Manifest Destiny Part IV

Via Tom Evslin

This is the last in a series of posts analyzing the forces that might break the hold that carriers have on the mobile market. See also parts I, II, and III.

(10) Regulation

I saved regulation to last, although not to build suspense. Like most entrepreneurs, I recoil from the subject. But wireless spectrum is a commons. There may be better ways of managing the commons than the frequency allocation chart above, but even in a world of open spectrum and software-defined radio we’d still need a licensing regime for new devices.

I’m interested in what kind of regulatory changes we might see in the next five years and their impact on my business.

Network Neutrality

I missed most of the kerfuffle over network neutrality while traveling this year, but now that Congress is in the hands of Democrats legislation seems inevitable. Partisan lines have been drawn.

The central issue is how to prevent a wireline carrier from deliberately degrading service to a content provider that refuses to pay a fee: is self-regulation enough or do we need an umpire? No one is even suggesting that a cable company or DSL provider should have the right to block access to a content provider completely. But wireless carriers do this all the time. Many mobile content providers in the US cannot get their content onto any network. The more people use the mobile web, the more this becomes a free-speech issue - a smart mob can’t use other media to communicate. How long will regulators let this go, not just in the US but in Europe? Or will mobile operators offer network neutrality themselves in exchange for eliminating their liability for content that goes over the network? 

Unlocked Phones

Carriers control the market because they control the phone. One way they do so is by ‘locking’ handsets to their network; they sell you a phone at a discount and one of the many strings attached is that you can’t take that phone to another provider.

But what if there is no contract? What if the contract is up? Why can’t I buy a CDMA phone directly from LG and demand that Sprint activate it on their network, so long as I pay for service? If I buy a phone from Sprint and switch to Verizon when my contract is up, I can take my phone number with me. Why can’t I take my phone?

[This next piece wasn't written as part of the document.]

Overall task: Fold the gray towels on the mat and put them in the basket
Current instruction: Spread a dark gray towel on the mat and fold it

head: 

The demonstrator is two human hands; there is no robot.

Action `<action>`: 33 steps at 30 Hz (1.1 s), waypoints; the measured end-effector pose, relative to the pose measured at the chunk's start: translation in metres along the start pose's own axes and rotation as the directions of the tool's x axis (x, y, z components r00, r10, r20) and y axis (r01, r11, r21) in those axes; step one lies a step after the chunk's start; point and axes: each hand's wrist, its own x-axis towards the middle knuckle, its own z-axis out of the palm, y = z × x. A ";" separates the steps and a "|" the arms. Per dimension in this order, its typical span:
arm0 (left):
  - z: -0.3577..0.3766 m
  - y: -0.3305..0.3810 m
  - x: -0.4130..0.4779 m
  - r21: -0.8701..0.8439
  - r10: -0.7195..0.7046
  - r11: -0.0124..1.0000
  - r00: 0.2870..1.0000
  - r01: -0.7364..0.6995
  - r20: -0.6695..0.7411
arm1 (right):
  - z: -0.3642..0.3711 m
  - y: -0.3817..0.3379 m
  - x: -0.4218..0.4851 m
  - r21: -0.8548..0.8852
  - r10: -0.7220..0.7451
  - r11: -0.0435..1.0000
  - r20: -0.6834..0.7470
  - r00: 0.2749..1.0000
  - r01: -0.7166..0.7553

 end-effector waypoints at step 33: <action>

A few weeks ago the Librarian of Congress (regulators are everywhere) granted an exemption under the DMCA covering software for unlocking cellphones. So far only Tracfone is seriously affected, because they subsidize handsets without forcing customers to sign a two-year contract. But regulators could go much further. Nothing would do more to increase competition in the US wireless market than legislation requiring carriers to accept other handsets on their network. Right now GSM providers can’t stop you; Verizon will allow it but makes it so hard that no one bothers; Sprint just says no. There is a clear precedent for change: the Carterfone decision.

Full Number Portability

Give someone control of a namespace and they will charge a rent for it. What would NetworkSolutions charge for a domain name if you couldn’t switch to a different registrar? IM interoperability wouldn’t be an issue if you could take your AOL screenname to Yahoo. But Wireless Number Portability is old news, right?

Not in Japan, where it was just introduced. Not in Canada, where they are still waiting. And we are all still waiting for Full Number Portability, between fixed and mobile networks. FNP makes it harder for carriers to charge a toll for terminating a call on a mobile network, a big issue in Europe if not in the US, because the customer can’t know in advance whether the number they are calling is mobile or not.

Restrictions on Subsidies

One way that carriers keep control of the handset is to lock it, but the way that they persuade us to give them that control is by subsidizing our purchase in the first place. Korean regulators have banned and encouraged subsidies at different times, to favor the adoption of certain technologies. Finland has always banned subsidies, to avoid favoring any. Neither country has a shortage of mobile phones as a result.

Banning subsidies makes operator pricing more transparent, and forces them to compete on price and service alone. If they use the savings to cut the price of voice and data, consumers are better off in the long run. If they shift the dollars into marketing instead, we just get more TV ads and expensive handsets. I don’t expect to see a ban in the US, but regulators in other countries may try it.

New Entrants

Regulators play a large role in deciding how many operators there will be in each market, by granting new licenses and approving or vetoing mergers. In the US there is not much on the horizon. Clearwire is rolling out a nationwide Wimax network in the US and European regulators will start auctioning Wimax licenses soon; we have yet to see whether Wimax can match the performance of cellular networks for mobile voice, but dual-mode GSM/Wimax handsets should be more reliable than the WiFi versions, and so cut into the revenue of the incumbent carriers.

Open Spectrum

In the next five years? Not a chance. Be grateful that the FM gadget for your iPod is finally legal in the UK. Hope that somebody can make Bluetooth easier to use. And be grateful for WiFi. Until everybody on your block gets it.